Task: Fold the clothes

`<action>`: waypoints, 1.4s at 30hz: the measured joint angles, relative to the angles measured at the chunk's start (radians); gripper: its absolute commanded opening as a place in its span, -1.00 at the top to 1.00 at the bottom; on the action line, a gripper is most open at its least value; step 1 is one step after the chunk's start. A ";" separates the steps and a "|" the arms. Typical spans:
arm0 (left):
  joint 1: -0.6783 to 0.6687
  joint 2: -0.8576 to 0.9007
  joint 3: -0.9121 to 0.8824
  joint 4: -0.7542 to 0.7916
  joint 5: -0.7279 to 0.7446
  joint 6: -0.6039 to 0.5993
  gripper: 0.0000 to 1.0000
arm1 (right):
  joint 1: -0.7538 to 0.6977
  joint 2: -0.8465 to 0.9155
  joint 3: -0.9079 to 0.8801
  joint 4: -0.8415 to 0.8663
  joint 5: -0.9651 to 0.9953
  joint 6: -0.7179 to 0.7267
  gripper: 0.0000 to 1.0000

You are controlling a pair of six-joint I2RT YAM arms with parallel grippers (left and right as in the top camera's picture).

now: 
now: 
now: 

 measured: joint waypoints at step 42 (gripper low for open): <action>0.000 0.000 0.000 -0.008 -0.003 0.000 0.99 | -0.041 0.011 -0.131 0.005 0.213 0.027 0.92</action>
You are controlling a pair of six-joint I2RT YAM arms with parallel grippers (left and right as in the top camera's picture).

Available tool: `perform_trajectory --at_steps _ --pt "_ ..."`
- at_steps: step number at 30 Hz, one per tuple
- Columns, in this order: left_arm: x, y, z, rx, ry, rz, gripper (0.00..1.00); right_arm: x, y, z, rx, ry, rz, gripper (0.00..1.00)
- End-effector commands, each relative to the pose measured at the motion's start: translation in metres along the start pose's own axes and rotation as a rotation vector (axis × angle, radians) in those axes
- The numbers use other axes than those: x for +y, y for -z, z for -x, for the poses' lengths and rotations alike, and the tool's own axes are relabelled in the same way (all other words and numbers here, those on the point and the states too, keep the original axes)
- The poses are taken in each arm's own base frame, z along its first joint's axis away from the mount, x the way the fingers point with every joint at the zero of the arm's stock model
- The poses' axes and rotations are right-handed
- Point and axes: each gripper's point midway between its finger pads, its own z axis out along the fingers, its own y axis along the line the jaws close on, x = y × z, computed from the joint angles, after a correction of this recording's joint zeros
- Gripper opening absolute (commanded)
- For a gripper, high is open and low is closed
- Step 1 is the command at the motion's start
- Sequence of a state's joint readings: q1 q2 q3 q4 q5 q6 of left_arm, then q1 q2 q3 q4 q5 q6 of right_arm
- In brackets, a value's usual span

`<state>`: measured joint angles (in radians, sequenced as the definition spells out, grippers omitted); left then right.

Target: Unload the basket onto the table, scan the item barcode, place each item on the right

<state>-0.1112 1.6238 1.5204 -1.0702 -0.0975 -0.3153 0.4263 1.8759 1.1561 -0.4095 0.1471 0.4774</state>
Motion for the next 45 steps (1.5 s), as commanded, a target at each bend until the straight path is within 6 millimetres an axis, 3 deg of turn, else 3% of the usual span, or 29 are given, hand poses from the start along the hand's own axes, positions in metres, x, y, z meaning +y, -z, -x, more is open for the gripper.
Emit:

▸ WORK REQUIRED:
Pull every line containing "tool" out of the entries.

▸ TASK ANSWER:
Available tool: `perform_trajectory --at_steps _ --pt "_ ..."`
- The numbers use other axes than those: x for +y, y for -z, z for -x, for the poses' lengths and rotations alike, and the tool's own axes are relabelled in the same way (all other words and numbers here, those on the point and the states too, keep the original axes)

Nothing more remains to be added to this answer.